If hen needs a firm yes/no, it'll have to be a no (unless you are happy to pay up & maybe cancel later, forfeiting the cost).

But I reckon hen should give you the option to say 'probably not' then join later IF you decide you can manage & IF there is space. There'll usually be a last minute drop out or two.

If there isn't, & no room - ah well. It's highly unlikely it's the only weekend away with mates you'll miss over the next few years...

LaurieMarlow · 16/06/2018 10:00

There's no way I'd do this if ebf. Bottle feeding would be different.

KneesupGaston · 16/06/2018 10:00

You won't want to go, don't part with any cash.

TheLionRoars1110 · 16/06/2018 10:00

Nope I wouldn't go. It's very far and expressing for a whole weekend is going to be a right ball ache.

drinkyourmilk · 16/06/2018 10:01

Another no from me. I was still in the Shell shocked phase at 12 weeks. And if you are late baby could even be only 10 weeks

Youaremysunshine2017 · 16/06/2018 10:01

I was in a similar position when I was pregnant and stewed over whether or not to go. I ended up pulling out which was the right thing to do. Once he was here I couldn't believe I'd even considered going.

NomDezPlums · 16/06/2018 10:01

Thanks for all the responses already- much appreciated.
Interesting article @food - almost makes me glad I don't have many friends 😂 Thankfully this seems to be a one-part Hen Do.

@waitingonasmiley42 - would the disrupted supply be likely even if I expressed regularly while away? Ie will being away for the baby mean I physically produce less milk irrespective of expressing?

Those asking if there's a meal or spa day I can go to - only activities outside the accommodation involve booze / nights out so not great if I am driving.

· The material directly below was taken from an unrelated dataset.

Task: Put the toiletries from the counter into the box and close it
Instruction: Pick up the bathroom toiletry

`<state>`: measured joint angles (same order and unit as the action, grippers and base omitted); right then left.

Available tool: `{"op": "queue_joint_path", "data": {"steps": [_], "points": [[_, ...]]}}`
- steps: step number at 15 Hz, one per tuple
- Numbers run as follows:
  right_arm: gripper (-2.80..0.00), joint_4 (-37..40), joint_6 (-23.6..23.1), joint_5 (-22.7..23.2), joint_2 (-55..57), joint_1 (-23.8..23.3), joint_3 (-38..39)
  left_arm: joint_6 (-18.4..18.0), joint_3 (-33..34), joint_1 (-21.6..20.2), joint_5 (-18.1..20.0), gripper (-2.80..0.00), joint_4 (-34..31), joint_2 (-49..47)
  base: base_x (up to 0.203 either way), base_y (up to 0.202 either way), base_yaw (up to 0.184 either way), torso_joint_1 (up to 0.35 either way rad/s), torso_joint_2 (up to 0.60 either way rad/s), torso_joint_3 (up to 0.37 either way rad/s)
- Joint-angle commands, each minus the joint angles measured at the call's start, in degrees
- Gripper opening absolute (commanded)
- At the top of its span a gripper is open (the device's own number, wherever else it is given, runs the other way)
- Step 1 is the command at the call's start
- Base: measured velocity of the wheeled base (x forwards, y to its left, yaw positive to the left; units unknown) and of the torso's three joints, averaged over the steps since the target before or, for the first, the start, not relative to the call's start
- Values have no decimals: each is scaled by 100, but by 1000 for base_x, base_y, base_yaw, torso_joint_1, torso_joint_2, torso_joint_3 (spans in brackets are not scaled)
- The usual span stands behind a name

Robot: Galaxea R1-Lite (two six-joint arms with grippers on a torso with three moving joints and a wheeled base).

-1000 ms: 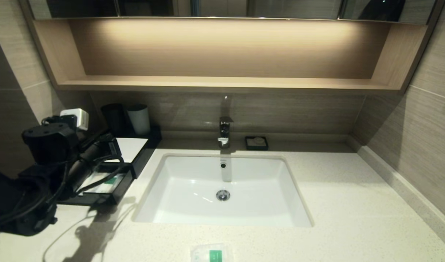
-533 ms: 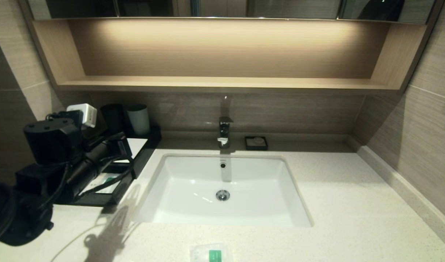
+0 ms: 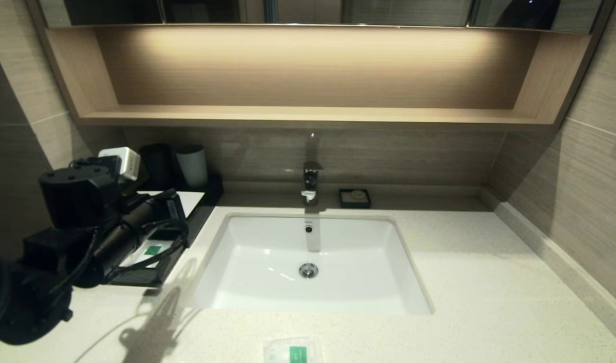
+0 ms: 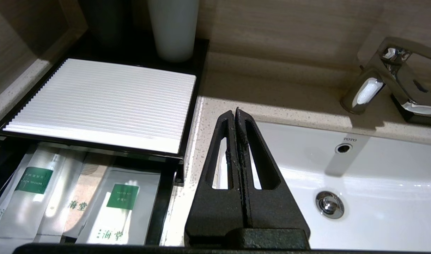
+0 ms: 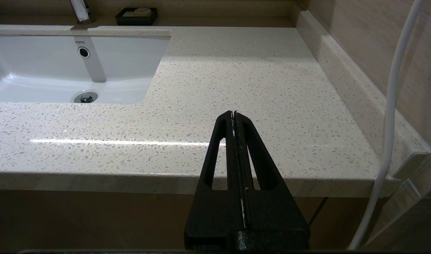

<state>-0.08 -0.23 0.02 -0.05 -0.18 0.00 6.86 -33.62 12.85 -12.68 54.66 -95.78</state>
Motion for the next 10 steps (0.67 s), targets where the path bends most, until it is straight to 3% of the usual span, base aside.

They're having a meal cooked at the accommodation by a chef but timings won't be set like a restaurant and will mean a long drive back (2+ hours) potentially very late.

I like the idea of taking her out for a meal separately- more than happy to do that!

OP posts:
Blueroses99 · 16/06/2018 10:02

I exclusively expressed and at 12 weeks I needed to be near a breast pump for at least 30 minutes every 3-4 hours. Although it meant I could leave the house in between, I wouldn’t have been able to handle an activity filled weekend where I couldn’t be back in my room for the next expressing session. It will be painful if you skip a session or try to have a longer gap and you will then need to express for relief! Also think through the practicalities of storing the expressed milk safely while you are away, is there a fridge, ice packs to bring them home, or are you going to pump and dump.